Espantoso ter-me escapado o facto, tanto mais que ele morava em Santa Luzia, e eu também lá morei, mas mais para o interior, na zona das tabancas, estrada de Prábis. Hei de confirmar, quando achar um bom mapa. Sim, confirmado: a estrada à mão direita da de Santa Luzia, no sentido do quartel, era a que ia dar a Prábis, de onde vinham as mulheres de balaios à cabeça, com ostras, ovos, galinhas, outros produtos alimentares, que vendiam nos mercados de Bissau.
O Zé Carlos morreu com 27 anos, em 1977, num acidente de avião, em Cuba, era então ministro ou similar da Cultura. Mandá-lo a Havana fora pretexto do governo para o afastar, porque as suas críticas ao desvio dos ideais incomodava. Que diria ele hoje?
Apesar de tão jovem, o Zé Carlos é responsável pela modernização da música guineense. A sua banda mais famosa foi a Cobiana Jazz. Cobiana é nome de uma etnia. Fica claro o propósito de juntar a música africana ao jazz. Os poemas passam a ser cantados em crioulo, o que também é forte inovação. O crioulo era interdito aos estudantes, dentro das salas de aula.
É um herói fundador, o Zé Carlos. Ligado aos movimentos de libertação, de uma parte. Da outra, à música. Passou pelo Ilhéu das Galinhas, no arquipélago dos Bijagós, no tempo em que o general Spínola era governador. Dois anos de prisão com direito a tortura. Conta-se que lhe propuseram a fuga, mas ele respondeu que só se evadiria se os outros prisioneiros fossem libertados também. Só ele, não.
…….
Da passagem pela prisão do ilhéu das Galinhas resultou uma das mais conhecidas canções de José Carlos Schwarz. Em homenagem, Miriam Makeba, sua amiga e companheira de canto, gravou essa canção a solo.
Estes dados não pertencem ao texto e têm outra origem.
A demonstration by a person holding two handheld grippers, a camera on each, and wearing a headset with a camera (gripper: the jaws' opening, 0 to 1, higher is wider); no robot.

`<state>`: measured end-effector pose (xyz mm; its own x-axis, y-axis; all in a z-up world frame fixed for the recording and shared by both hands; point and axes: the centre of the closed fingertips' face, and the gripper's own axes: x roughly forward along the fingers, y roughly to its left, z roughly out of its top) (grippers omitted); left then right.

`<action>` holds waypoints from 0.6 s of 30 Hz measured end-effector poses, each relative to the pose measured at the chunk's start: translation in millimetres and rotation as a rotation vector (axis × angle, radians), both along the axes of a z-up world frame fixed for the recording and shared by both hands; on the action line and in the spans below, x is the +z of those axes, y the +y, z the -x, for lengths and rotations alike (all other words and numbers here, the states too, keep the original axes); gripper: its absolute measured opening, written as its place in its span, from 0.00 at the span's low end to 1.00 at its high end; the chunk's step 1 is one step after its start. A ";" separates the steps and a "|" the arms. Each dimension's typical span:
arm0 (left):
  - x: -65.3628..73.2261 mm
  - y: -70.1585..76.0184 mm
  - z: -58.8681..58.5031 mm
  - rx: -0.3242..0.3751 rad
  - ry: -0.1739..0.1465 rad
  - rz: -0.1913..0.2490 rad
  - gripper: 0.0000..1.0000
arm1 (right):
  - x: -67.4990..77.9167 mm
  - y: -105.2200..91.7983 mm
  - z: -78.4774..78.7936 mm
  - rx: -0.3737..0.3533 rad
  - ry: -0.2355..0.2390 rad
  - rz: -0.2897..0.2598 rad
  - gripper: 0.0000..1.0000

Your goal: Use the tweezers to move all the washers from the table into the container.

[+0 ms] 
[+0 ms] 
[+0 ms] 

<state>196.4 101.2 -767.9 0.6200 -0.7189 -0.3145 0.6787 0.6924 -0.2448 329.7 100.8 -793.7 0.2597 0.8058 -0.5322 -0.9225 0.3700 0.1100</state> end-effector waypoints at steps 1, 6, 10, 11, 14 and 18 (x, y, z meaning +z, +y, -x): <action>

Tenho pena de não o ter conhecido, ele era mais novo que eu dois ou três anos, por isso não foi meu colega de turma. E nem sei quanto tempo andou no Liceu Honório Barreto, visto que estudou em Lisboa e em Dakar. Deixou filhos no Senegal, um deles músico. Lembro-me no entanto tão bem das conversas segredadas contra a parede exterior do recreio do liceu, porque um colega tinha fugido para o mato!